::: Data provided

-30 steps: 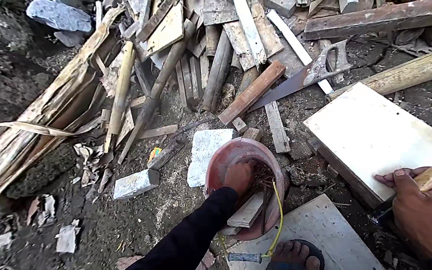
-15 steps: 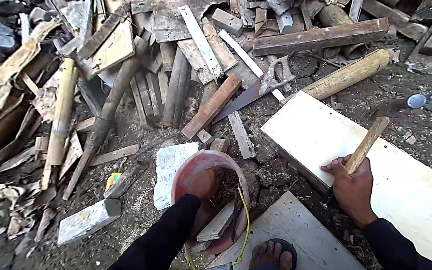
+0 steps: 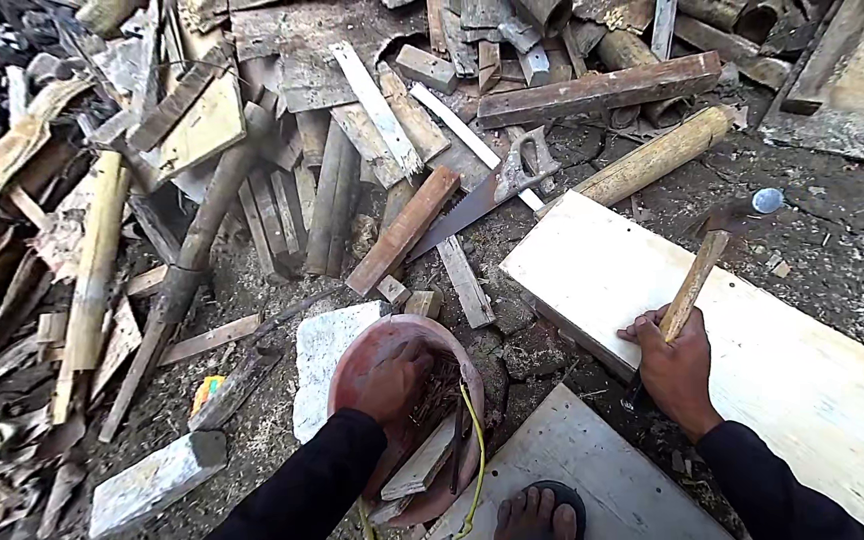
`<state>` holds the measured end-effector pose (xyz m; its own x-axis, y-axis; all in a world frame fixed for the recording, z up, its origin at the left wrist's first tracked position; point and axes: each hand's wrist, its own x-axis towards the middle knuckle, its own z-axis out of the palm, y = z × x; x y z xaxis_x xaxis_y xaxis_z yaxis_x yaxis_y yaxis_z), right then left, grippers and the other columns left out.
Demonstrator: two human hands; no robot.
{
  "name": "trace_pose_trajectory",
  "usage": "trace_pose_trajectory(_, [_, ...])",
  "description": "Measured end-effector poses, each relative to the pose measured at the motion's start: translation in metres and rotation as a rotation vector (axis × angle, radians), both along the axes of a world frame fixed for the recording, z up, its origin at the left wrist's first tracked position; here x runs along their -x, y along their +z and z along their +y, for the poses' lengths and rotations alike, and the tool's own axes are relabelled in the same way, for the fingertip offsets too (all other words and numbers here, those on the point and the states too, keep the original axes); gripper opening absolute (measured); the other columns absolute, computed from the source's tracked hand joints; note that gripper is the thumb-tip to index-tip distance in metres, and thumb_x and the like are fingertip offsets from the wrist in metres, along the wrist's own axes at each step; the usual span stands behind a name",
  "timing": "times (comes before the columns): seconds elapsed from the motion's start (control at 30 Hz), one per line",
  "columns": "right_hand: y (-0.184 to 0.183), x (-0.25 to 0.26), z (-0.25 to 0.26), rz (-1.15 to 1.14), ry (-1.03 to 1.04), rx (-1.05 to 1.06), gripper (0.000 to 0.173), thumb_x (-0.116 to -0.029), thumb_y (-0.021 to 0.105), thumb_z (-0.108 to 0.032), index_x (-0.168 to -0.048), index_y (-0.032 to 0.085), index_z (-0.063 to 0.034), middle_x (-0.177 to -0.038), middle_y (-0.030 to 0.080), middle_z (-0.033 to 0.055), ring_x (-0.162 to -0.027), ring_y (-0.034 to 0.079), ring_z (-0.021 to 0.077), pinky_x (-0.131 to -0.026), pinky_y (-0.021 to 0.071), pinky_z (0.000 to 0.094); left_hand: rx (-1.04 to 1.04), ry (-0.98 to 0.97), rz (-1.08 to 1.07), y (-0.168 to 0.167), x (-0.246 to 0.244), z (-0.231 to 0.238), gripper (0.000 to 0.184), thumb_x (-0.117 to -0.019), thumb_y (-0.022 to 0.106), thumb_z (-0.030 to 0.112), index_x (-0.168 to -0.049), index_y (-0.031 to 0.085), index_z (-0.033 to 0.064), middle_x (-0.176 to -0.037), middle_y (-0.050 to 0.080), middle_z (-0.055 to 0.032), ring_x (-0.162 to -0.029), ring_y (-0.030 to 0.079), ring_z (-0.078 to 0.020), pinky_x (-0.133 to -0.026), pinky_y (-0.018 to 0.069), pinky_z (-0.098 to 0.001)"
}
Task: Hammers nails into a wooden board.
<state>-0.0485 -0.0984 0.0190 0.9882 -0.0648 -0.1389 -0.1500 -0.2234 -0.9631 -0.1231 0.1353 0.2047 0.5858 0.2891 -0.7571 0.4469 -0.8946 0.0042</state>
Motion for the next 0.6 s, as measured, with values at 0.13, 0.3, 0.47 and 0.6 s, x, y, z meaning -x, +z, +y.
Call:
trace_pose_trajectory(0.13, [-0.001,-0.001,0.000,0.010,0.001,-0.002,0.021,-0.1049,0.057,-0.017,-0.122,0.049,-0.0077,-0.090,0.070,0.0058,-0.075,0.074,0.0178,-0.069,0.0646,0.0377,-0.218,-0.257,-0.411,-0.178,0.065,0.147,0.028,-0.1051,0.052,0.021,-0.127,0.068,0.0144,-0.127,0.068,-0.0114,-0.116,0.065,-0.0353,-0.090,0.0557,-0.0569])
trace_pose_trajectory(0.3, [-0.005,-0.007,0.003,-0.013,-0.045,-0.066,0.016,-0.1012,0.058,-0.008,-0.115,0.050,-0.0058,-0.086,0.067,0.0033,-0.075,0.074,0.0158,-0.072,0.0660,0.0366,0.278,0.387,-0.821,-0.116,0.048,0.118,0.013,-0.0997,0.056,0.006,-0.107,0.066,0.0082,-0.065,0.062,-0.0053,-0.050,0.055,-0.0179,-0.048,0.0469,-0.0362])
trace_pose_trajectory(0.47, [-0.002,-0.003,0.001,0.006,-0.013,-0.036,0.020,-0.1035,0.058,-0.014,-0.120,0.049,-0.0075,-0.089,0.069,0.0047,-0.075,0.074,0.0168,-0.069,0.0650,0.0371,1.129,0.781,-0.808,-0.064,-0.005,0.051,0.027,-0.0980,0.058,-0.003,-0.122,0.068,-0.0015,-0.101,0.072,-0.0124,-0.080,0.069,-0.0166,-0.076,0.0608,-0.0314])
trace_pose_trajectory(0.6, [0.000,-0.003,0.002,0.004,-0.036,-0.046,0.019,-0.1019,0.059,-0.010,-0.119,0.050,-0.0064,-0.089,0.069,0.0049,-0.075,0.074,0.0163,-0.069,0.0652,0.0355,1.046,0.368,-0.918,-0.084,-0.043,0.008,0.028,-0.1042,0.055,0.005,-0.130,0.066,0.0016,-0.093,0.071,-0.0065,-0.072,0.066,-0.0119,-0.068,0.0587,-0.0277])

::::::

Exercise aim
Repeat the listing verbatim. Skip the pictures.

Solution
-30 steps: 
-15 steps: 
+0 steps: 
`<state>` holds the measured end-effector pose (xyz m; its own x-axis, y-axis; all in a world frame fixed for the recording, z up, its origin at the left wrist's first tracked position; point and axes: each hand's wrist, its own x-axis towards the middle knuckle, its own z-axis out of the palm, y = z × x; x y z xaxis_x xaxis_y xaxis_z yaxis_x yaxis_y yaxis_z), right then left, grippers and the other columns left out.
Demonstrator: two human hands; no robot.
{
  "name": "trace_pose_trajectory",
  "usage": "trace_pose_trajectory(_, [_, ...])",
  "description": "Measured end-effector poses, each relative to the pose measured at the motion's start: translation in metres and rotation as a rotation vector (axis × angle, radians), both along the axes of a world frame fixed for the recording, z up, its origin at the left wrist's first tracked position; here x runs along their -x, y along their +z and z along their +y, for the poses' lengths and rotations alike, and the tool's own axes are relabelled in the same way, for the fingertip offsets too (all other words and numbers here, those on the point and the states too, keep the original axes); gripper opening absolute (measured); the other columns absolute, computed from the source's tracked hand joints; note that gripper is the thumb-tip to index-tip distance in metres, and thumb_x and the like are fingertip offsets from the wrist in metres, along the wrist's own axes at each step; the usual span stands behind a name",
  "timing": "times (comes before the columns): seconds elapsed from the motion's start (control at 30 Hz), one per line",
  "columns": "right_hand: y (-0.184 to 0.183), x (-0.25 to 0.26), z (-0.25 to 0.26), rz (-1.15 to 1.14), ry (-1.03 to 1.04), rx (-1.05 to 1.06), gripper (0.000 to 0.173), thumb_x (-0.116 to -0.029), thumb_y (-0.021 to 0.105), thumb_z (-0.108 to 0.032), index_x (-0.168 to -0.048), index_y (-0.032 to 0.085), index_z (-0.063 to 0.034), middle_x (-0.177 to -0.038), middle_y (-0.030 to 0.080), middle_z (-0.033 to 0.055), ring_x (-0.162 to -0.027), ring_y (-0.034 to 0.079), ring_z (-0.021 to 0.077), pinky_x (-0.131 to -0.026), pinky_y (-0.021 to 0.071), pinky_z (0.000 to 0.094); left_hand: rx (-1.04 to 1.04), ry (-0.98 to 0.97), rz (-1.08 to 1.07), y (-0.168 to 0.167), x (-0.246 to 0.244), z (-0.231 to 0.238), gripper (0.000 to 0.184), thumb_x (-0.117 to -0.019), thumb_y (-0.022 to 0.106), thumb_z (-0.030 to 0.112), index_x (-0.168 to -0.049), index_y (-0.031 to 0.085), index_z (-0.033 to 0.064), middle_x (-0.176 to -0.037), middle_y (-0.050 to 0.080), middle_z (-0.055 to 0.032), ring_x (-0.162 to -0.029), ring_y (-0.030 to 0.079), ring_z (-0.078 to 0.020), pinky_x (-0.133 to -0.026), pinky_y (-0.018 to 0.069), pinky_z (-0.098 to 0.001)"
}
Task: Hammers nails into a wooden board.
<state>-0.0485 -0.0984 0.0190 0.9882 -0.0648 -0.1389 -0.1500 -0.2234 -0.9631 -0.1231 0.1353 0.2047 0.5858 0.2891 -0.7571 0.4469 -0.8946 0.0042</state>
Motion for the next 0.6 s, as measured, with values at 0.13, 0.3, 0.47 and 0.6 s, x, y, z meaning -x, +z, +y.
Call:
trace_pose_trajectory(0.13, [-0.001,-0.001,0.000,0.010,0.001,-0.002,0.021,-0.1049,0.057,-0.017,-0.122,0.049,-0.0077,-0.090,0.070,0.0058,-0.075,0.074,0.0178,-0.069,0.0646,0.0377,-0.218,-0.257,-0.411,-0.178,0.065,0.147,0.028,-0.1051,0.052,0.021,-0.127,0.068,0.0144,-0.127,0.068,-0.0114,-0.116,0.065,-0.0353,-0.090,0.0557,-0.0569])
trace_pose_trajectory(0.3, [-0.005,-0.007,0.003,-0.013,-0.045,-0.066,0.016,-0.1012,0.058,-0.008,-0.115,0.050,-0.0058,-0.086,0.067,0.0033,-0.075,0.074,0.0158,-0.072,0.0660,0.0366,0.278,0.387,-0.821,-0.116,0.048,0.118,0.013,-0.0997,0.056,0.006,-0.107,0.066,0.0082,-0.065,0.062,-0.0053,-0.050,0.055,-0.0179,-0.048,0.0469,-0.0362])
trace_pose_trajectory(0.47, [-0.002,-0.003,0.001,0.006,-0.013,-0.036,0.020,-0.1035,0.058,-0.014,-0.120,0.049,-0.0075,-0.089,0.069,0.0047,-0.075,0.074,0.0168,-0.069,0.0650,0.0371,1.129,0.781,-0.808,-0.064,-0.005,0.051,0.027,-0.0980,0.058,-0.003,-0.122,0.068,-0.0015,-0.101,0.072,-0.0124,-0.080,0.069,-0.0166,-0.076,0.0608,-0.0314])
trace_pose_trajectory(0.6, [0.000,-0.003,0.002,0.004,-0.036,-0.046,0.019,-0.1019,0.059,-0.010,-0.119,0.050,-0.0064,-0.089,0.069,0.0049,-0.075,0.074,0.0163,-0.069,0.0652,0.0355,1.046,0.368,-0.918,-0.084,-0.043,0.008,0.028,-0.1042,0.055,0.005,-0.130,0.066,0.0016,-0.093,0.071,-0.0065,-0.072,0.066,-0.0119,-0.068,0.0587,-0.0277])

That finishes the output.